Maria Izabella Cywińska-Michałowska (25 March 1935 – 23 December 2023) was a Polish theatre and film director and film critic. She was the director of the Wojciech Bogusławski Theatre in Kalisz (1970–1973), the director of the New Theatre in Poznań (1973–1989) and, later, the artistic director of the Ateneum Theatre in Warsaw (2008–2011). In the years 1989–1991 she served as the Polish Minister of Culture and Art.

== Early life and education ==
Izabella Cywińska was born on 25 March 1935 in Lviv, and raised in Kamień Puławski. Her paternal ancestors used the Puchała coat of arms. She studied ethnography at the University of Warsaw, as well as directing at the National Higher School of Theatre in Warsaw.

== Career ==
Cywińska worked as a theatre director at theaters in Białystok, Warsaw and Nowa Huta.
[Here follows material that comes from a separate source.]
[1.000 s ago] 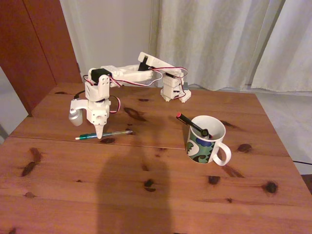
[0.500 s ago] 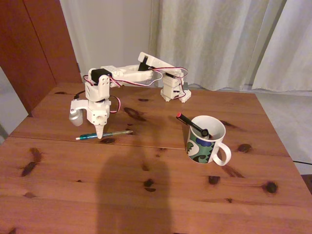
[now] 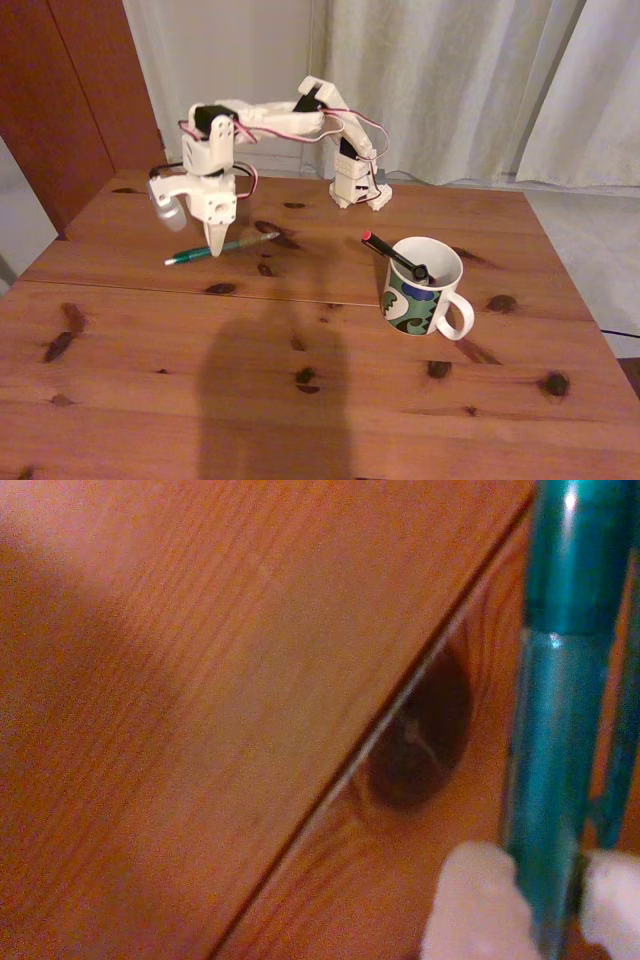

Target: Clean up the desk and place the pens and markers into the cup

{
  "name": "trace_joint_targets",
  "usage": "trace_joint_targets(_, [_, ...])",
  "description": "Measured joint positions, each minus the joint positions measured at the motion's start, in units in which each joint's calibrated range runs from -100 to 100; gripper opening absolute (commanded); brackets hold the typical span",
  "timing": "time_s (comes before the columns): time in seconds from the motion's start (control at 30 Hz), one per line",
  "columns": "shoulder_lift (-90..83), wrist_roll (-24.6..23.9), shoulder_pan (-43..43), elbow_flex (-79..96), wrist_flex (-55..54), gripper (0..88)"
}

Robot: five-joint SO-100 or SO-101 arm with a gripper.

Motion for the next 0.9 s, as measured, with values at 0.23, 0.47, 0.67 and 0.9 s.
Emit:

In the years 1970–1973 she was the director of the Wojciech Bogusławski Theatre in Kalisz. In 1973, she reactivated the New Theatre in Poznań, which she managed until 1989. In 1981, she staged the play Oskarżony: czerwiec pięćdziesiąt sześć there. As a consequence, she was interned for several months during the period of martial law (Włodzimierz Braniecki was the co-author of the screenplay). In 2008, after the death of Gustaw Holoubek, she took over the duties of the artistic director at the Ateneum Theatre in Warsaw. She held this position until July 2011.

As a director, she directed Television Theatre plays and film productions (the series Boża podszewka in 1997 and 2004, the films Kochankowie z Marony, Cud purymowy).
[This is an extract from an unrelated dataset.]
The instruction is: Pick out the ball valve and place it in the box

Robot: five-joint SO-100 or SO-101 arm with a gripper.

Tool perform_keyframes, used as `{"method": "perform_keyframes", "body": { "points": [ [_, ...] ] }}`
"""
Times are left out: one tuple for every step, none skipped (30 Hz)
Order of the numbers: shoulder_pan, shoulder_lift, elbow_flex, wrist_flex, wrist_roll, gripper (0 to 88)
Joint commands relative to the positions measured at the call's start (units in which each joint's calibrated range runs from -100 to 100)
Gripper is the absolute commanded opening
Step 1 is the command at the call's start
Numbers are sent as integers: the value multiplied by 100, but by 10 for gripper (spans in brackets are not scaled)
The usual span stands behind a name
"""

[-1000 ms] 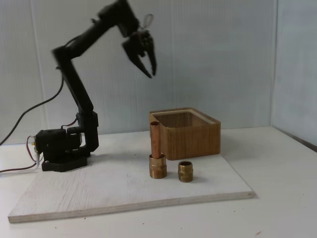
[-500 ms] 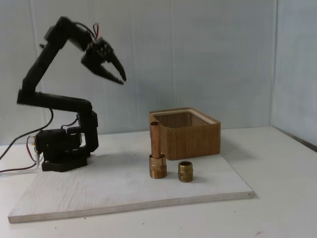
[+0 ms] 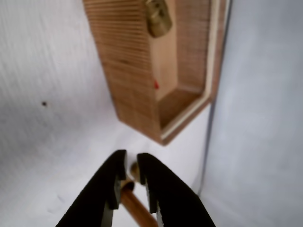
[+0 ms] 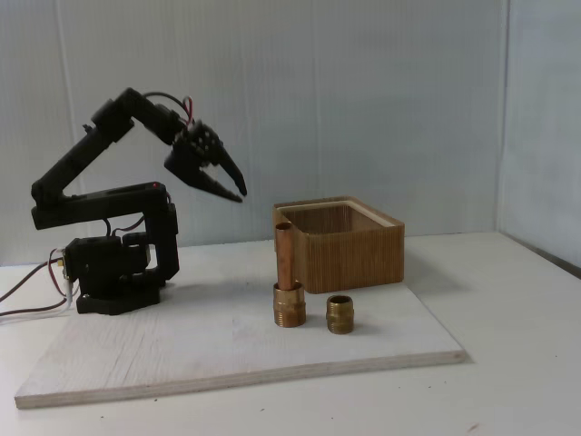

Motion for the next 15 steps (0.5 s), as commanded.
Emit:
{"method": "perform_keyframes", "body": {
  "points": [
    [163,-118,418,-261,38,7],
    [214,-118,625,-338,38,7],
    [266,-118,851,-450,38,7],
    [281,-126,1076,-571,38,7],
    [332,-126,1266,-631,38,7],
    [391,-126,1437,-717,38,7],
    [436,-126,1600,-786,38,7],
    [458,-126,1744,-872,38,7],
    [465,-126,1816,-941,38,7],
    [465,-135,1835,-967,38,7],
    [465,-135,1789,-976,38,7],
    [443,-135,1699,-984,43,7],
    [443,-135,1564,-1001,54,7],
    [436,-135,1419,-1113,111,7],
    [473,-135,1275,-1286,194,7]
  ]
}}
From 12 September 1989 to 12 January 1991, she served as Minister of Culture and Art in the Cabinet of Tadeusz Mazowiecki. In 2005, she signed a declaration of support for the Democratic Party, she was also one of the co-authors of its culture program. She was a member of Bronisław Komorowski's support committee before the presidential elections in 2010 and in 2015. She became a member of the Support Committee of the POLIN Museum of the History of Polish Jews in Warsaw.

In 2011, she was decorated with the Officer's Cross of the Order of Polonia Restituta.

== Personal life and death ==
Cywińska was married to actor Janusz Michałowski. She wrote a memoir called Nagłe zastępstwo. Z dziennika pani minister. She also published a diary Dziewczyna z Kamienia.

Izabella Cywińska died on 23 December 2023, at the age of 88.